Revenue Management

Defining Revenue Contingencies

Using event-based revenue management, Receivables can automatically evaluate your invoices to determine whether to immediately recognize revenue, or temporarily defer revenue to an unearned revenue account. Revenue is subsequently recognized depending on certain events, such as customer acceptance or receipt of payment.

Receivables makes these automatic revenue recognition or deferral decisions based on your organization's established revenue policy, and the existence of any revenue contingencies on the invoice line. See: Defining Your Revenue Policy.

Revenue contingencies are terms and conditions in a sales contract or order that prevent revenue from being immediately recognized, based on strict revenue recognition requirements mandated by US GAAP and International Accounting Standards. Typical contingencies that can delay revenue recognition are fiscal funding clauses (for government contracts), cancellation clauses, customer acceptance clauses, customer creditworthiness, nonstandard payment terms, and nonstandard refund policies.

The extent of the revenue deferral, and subsequent timing of revenue recognition, depends on the revenue contingency. Each contingency has its own related contingency removal event:

Receivables predefines a set of revenue contingencies that you can use with event-based revenue management. You cannot update or delete these predefined revenue contingencies, but you can create your own. Receivables also predefines contingency removal events, which you cannot delete or modify.

For a list of these predefined revenue contingencies, along with corresponding contingency removal events, see: Evaluating Invoices for Event-Based Revenue Management, Oracle Receivables User Guide.

For each contingency, you can define automatic defaulting rules to control which contingencies are assigned to which customer invoices. See: Assigning Contingencies.

To define a revenue contingency:

  1. Navigate to the Revenue Contingencies page using the Revenue Management Super User responsibility.

  2. Duplicate and then modify an existing contingency. Or, define a new contingency.

    Tip: For easier contingency auditing, avoid modifying your user-defined contingencies. Instead, assign an end date to the existing contingency, and create a new contingency.

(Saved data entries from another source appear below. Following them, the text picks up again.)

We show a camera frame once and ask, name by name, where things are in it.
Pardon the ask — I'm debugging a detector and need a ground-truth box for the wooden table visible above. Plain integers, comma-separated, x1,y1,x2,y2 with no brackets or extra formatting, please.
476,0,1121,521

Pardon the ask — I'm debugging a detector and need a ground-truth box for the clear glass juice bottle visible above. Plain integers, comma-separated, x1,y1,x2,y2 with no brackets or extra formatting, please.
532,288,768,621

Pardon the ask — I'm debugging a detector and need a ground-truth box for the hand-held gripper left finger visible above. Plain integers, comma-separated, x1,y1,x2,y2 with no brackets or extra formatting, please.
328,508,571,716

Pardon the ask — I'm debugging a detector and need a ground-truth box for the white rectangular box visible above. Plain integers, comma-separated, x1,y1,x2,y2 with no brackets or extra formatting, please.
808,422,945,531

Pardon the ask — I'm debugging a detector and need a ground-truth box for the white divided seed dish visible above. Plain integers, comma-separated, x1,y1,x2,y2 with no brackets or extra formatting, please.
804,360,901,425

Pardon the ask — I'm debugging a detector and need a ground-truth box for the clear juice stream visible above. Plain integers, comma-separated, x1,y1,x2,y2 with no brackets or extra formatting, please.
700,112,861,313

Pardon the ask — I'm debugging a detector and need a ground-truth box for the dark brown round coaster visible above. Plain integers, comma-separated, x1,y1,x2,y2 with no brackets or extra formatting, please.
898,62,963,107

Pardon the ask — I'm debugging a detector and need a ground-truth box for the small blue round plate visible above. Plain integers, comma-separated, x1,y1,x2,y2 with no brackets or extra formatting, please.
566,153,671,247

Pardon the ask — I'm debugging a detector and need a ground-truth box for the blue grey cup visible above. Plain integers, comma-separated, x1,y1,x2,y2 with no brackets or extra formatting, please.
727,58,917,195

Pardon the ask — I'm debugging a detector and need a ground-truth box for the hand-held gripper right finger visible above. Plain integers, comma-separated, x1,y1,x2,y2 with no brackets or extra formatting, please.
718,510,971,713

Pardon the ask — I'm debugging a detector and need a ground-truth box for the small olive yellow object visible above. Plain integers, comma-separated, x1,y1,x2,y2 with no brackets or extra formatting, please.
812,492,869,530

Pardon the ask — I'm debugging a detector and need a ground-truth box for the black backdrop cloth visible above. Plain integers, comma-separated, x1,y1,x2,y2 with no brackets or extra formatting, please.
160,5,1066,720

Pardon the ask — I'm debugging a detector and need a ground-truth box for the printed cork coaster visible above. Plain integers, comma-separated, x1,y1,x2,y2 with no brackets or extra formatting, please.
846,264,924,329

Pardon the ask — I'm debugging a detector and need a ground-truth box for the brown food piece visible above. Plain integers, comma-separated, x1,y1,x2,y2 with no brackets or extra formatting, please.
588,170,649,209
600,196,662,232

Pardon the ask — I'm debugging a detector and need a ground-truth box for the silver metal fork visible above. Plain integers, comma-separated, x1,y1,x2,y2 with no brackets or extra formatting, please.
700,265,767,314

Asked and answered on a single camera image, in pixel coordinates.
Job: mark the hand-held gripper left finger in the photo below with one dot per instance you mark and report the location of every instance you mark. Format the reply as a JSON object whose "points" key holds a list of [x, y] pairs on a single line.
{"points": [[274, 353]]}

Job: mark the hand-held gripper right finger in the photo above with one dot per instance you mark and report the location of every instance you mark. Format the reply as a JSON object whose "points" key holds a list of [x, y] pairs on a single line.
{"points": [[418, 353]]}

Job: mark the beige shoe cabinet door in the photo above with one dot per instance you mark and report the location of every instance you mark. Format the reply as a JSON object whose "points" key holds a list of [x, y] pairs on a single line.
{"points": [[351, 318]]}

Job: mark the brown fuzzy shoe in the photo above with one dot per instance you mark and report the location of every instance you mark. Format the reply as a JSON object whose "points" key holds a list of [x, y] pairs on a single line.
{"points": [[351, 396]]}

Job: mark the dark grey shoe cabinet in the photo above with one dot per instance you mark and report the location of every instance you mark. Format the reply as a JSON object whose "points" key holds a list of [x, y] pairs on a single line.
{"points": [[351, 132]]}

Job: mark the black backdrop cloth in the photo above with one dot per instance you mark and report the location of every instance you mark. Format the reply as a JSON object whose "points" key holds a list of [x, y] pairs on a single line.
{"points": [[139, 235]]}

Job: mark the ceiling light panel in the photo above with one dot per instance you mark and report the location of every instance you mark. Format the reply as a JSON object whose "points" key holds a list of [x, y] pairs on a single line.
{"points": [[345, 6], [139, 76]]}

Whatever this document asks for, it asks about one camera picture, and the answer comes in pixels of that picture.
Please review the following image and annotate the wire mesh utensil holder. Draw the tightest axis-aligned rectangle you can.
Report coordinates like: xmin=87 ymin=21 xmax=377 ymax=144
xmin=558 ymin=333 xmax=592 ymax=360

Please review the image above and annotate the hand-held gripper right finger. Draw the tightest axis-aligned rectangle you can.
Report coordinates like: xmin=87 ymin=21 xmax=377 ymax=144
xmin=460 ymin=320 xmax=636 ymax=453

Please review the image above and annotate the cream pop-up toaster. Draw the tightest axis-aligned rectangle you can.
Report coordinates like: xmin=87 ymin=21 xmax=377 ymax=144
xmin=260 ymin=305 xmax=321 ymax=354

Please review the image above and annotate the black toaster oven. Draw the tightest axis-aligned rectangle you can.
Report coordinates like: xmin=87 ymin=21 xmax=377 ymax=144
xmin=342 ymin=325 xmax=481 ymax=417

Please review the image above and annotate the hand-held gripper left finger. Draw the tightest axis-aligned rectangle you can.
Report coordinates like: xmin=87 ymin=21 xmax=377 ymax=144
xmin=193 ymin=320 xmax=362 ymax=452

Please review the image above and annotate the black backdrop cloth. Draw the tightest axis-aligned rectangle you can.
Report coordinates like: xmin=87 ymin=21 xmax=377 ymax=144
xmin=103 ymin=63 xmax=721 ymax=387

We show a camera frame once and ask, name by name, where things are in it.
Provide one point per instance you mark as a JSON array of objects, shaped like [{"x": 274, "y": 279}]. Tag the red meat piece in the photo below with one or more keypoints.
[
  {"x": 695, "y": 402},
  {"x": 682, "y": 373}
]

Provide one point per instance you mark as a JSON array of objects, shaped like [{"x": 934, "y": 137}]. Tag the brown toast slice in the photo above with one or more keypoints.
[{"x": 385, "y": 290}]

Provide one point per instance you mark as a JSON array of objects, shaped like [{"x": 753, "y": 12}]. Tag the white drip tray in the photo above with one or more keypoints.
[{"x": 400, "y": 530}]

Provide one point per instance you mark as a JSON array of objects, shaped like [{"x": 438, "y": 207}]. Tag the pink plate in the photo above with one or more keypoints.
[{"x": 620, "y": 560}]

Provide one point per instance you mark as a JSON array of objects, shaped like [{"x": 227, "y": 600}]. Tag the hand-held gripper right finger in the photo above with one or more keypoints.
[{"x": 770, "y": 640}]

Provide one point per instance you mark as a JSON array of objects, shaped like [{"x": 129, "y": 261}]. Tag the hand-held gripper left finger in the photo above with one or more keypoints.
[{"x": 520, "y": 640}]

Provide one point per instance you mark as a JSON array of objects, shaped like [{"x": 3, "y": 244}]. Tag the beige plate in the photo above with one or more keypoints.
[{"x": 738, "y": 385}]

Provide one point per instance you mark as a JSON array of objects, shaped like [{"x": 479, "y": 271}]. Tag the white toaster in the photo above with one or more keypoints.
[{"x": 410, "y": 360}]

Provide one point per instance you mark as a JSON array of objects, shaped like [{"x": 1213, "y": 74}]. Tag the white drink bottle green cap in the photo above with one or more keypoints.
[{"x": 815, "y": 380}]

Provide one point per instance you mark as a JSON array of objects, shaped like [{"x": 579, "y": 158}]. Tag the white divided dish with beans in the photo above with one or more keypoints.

  3. In the General Information region, enter basic details about the contingency, such as name, effective dates, and description.

    Note: A contingency's last effective date controls only whether it can be defaulted to new order or invoice lines. An expired contingency on an order or invoice line remains valid, provided that it was valid on the day when originally defaulted.

  4. In the Related General Policy region, select the revenue policy that Receivables will review when considering whether this contingency is applicable:

    • Refund Policy

      Receivables defaults this contingency if the invoice has a refund policy that violates your organization's standard policy.

    • Payment Term Policy

      Receivables defaults this contingency if the invoice has a payment term that violates your organization's standard policy.

    • Credit Classification

      Receivables defaults this contingency if the customer has a credit classification that matches one of the credit classifications defined in your organization's revenue policy.

    • None

      Receivables does not consider any details in your organization's revenue policy.

    Your define your revenue policies on the Revenue Policy page. See: Defining Your Revenue Policy.

    Note: Receivables reviews the above details in conjunction with any defaulting rules that you define. See: Assigning Contingencies.

  5. In the Contingency Removal Event region, select the event that will remove the contingency from the invoice:

    • Contingency Expiration

    • Customer Acceptance

    • Invoicing

    • Payment

    • Proof of Delivery

    You can define multiple contingencies that have the same removal event.

  6. Optionally enter removal event attributes and days that indicate the timeline for contingency removal. You can select these event attributes:

    • Fulfillment Date

    • Proof of Delivery Date

    • Ship Confirm Date

    • Transaction Date

      Tip: If defining a pre-billing acceptance contingency whose removal event is Invoicing, do not select Transaction Date. This is because the order line will not be invoiced until after customer acceptance has been recorded in the feeder system.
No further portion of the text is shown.